Revision history for this message
yangjianfeng (yangjianfeng) wrote :

I think below parameters maybe necessary for users:
1. A parameter, it represents the number of all ips in network.
2. A parameter, it represents the number of all ips in allocaltion pools
3. A parameter, it represents the number of the used ips in network.
4. A parameter, it represents the number of the used ips in allocaltion pools.

Revision history for this message
Miguel Lavalle (minsel) wrote :

"This bug is reported by our QA team". What organization are you with?

Revision history for this message
yangjianfeng (yangjianfeng) wrote :

I work for Troila, locate on TianJin, China. We just registered to become a openstack gold member. We are developing our cloud products base on openstack.

https://www.kunluncloud.com/#/

Revision history for this message
Slawek Kaplonski (slaweq) wrote :

I checked that carefully today and compared it with documentation (api-ref).
Docs says that "total_ips" is "The total number of IP addresses in a network." - so it should be independent of allocation pools for subnets. But in reality it works in slightly different way. For subnet without any allocation pool defined, it indeed shows total number of IPs (based on subnet's cidr). But if there is any allocation pool created, total_ips value reflects total number of IPs IN allocation pools, not based on subnet's CIDR.
My test is on http://paste.openstack.org/show/780885/

So now the question is: should we update api-ref that it will describe what total_ips really means in case when there are and where there aren't any allocation pools in subnet?
Or maybe we should just treat it as a bug in our API and fix it that total_ips would always show total number of IPs based on subnet's CIDR?

IMO the second option is better as for me it is clearly bug in our code but I would like to know opinions of others.

When we will decide about this part, we can than talk about "rfe part" of this report and think about adding new field called e.g. "total_allocation_pools_ips" (or something like that) if that would be valid usecase for someone.

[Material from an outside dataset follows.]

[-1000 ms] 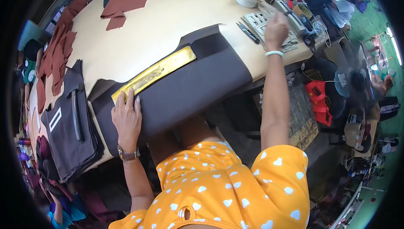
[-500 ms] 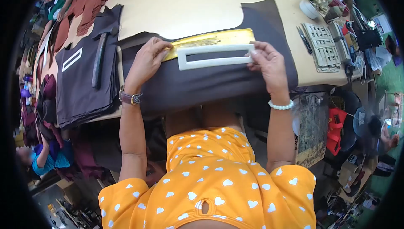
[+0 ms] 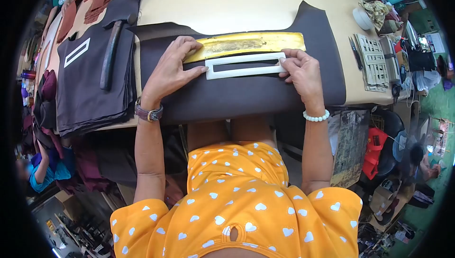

Revision history for this message
Miguel Lavalle (minsel) wrote :

I did some additional testing and thinking and I disagree with the conclusion in #15 that this behavior is a bug for the following reasons:

1) When we set a subnet to --no-allocation-pool, we are not saying that the subnet doesn't have available IPs anymore. What we are saying is that we don't have a pool or pools inside the subnet's CIDR from which to automatically allocate IPs when the port create request doesn't specify explicitly an address. Please look at http://paste.openstack.org/show/780902/. Once I set the subnet to --no-allocation pool I need to explicitly specify an ip address to create a port in that subnet. Also note in http://paste.openstack.org/show/780902/ that the accounting of available IPs is correct after the subnet has been set to --no-allocation-pool

2) Now let's look at the code: https://github.com/openstack/neutron/blob/92f7484d2a59f0ee900eca7280f92f6c1c0de35e/neutron/db/network_ip_availability_db.py#L125-L139. This code explicitly and prominently distinguishes between the case where the subnet has allocation pools (L132-136) which are then used for the IP availability calculation, and the case where the allocation pools are absent. In the latter case, the IP availability calculation is based on the subnet's CIDR (L138-139). Note that this loop iterates over a query generated here https://github.com/openstack/neutron/blob/92f7484d2a59f0ee900eca7280f92f6c1c0de35e/neutron/db/network_ip_availability_db.py#L107-L115. Based on this code, the semantics of the network-ip-availability extension is the following in regards to subnet allocation pools: if there are allocation pools, we will base the calculations on them. If there aren't we will use the subnet's CIDR. These semantics might need to be better documented, but that doesn't mean we have a bug in the code.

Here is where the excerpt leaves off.